Jamie nodded, walking slowly around the glass-walled cases to the bottom of the stairs. She bent and examined the blood stains there, careful to avoid the crime scene markers.

“Why was Jenna even up here during the gala dinner?” Jamie thought aloud. “The body was clearly dragged from the bottom of the stairs, so it would be logical that she fell first and hit her head before being moved.”

“Or she was pushed deliberately,” Missinghall noted.

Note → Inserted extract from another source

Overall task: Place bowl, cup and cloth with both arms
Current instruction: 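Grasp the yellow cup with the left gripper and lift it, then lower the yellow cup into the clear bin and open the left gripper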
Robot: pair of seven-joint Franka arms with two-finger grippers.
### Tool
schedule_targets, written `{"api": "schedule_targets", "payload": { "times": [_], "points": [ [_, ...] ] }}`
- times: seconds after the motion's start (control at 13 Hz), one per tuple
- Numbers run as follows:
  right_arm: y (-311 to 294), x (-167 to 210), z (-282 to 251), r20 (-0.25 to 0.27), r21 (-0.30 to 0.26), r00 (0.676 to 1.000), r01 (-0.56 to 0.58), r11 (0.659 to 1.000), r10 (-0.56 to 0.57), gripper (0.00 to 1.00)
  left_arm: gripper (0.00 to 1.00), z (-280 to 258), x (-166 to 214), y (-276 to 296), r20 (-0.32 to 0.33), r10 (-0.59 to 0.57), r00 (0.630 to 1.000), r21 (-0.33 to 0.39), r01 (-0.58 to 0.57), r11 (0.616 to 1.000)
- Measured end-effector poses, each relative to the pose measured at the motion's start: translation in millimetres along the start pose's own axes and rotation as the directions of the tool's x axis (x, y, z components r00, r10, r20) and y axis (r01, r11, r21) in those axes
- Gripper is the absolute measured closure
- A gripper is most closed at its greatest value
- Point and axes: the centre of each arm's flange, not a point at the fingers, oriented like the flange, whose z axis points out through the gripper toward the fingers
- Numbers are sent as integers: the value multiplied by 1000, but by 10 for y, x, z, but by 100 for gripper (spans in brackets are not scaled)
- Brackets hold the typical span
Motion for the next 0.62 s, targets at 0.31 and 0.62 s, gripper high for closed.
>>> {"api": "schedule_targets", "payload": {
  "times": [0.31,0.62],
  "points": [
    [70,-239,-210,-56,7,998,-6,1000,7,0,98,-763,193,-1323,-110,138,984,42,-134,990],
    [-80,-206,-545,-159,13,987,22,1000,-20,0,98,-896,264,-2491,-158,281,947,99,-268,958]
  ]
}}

“Not a very effective way to kill someone,” Jamie said, walking up the stairs to the next level. “It’s not guaranteed that the person will die, only be injured in some way. And these steps aren’t even that steep.”

“Maybe it was an accident?” Missinghall said, as they both looked down at the scene below through more glass display cases.

“Cutting out her womb wasn’t an accident.”

“Maybe the killer has something against women?” Missinghall said. “Or perhaps this place just inspired impromptu surgical practice?”

Jamie ignored his black humor, understanding his need to keep a light tone with what they dealt with every day. She turned to look at the other cases on the second floor, which was focused on the history of medicine. In one was a life-size wax model of a hideously deformed victim of war, with half a face and its neck torn away to reveal the jawbone. One hand was burnt to raw pink skin with fingers missing, and there were slashes in the chest, open to bloody rib bones. In the next case, a whole series of surgical saws were displayed, all from a seventeenth century surgeon’s kit. Jamie read the sign on an amputation saw, describing a time before anesthetic and antiseptic, when people’s limbs were hacked off while they were tied down, dosed only with laudanum or alcohol. She turned away, before the imagined horror dominated her thoughts any further.

“We’ll have to wait for the autopsy results on whether she was pregnant and we’ll need the statements of the attending surgeons from last night.” Jamie sighed. “So let’s go talk to the parents in the meantime.”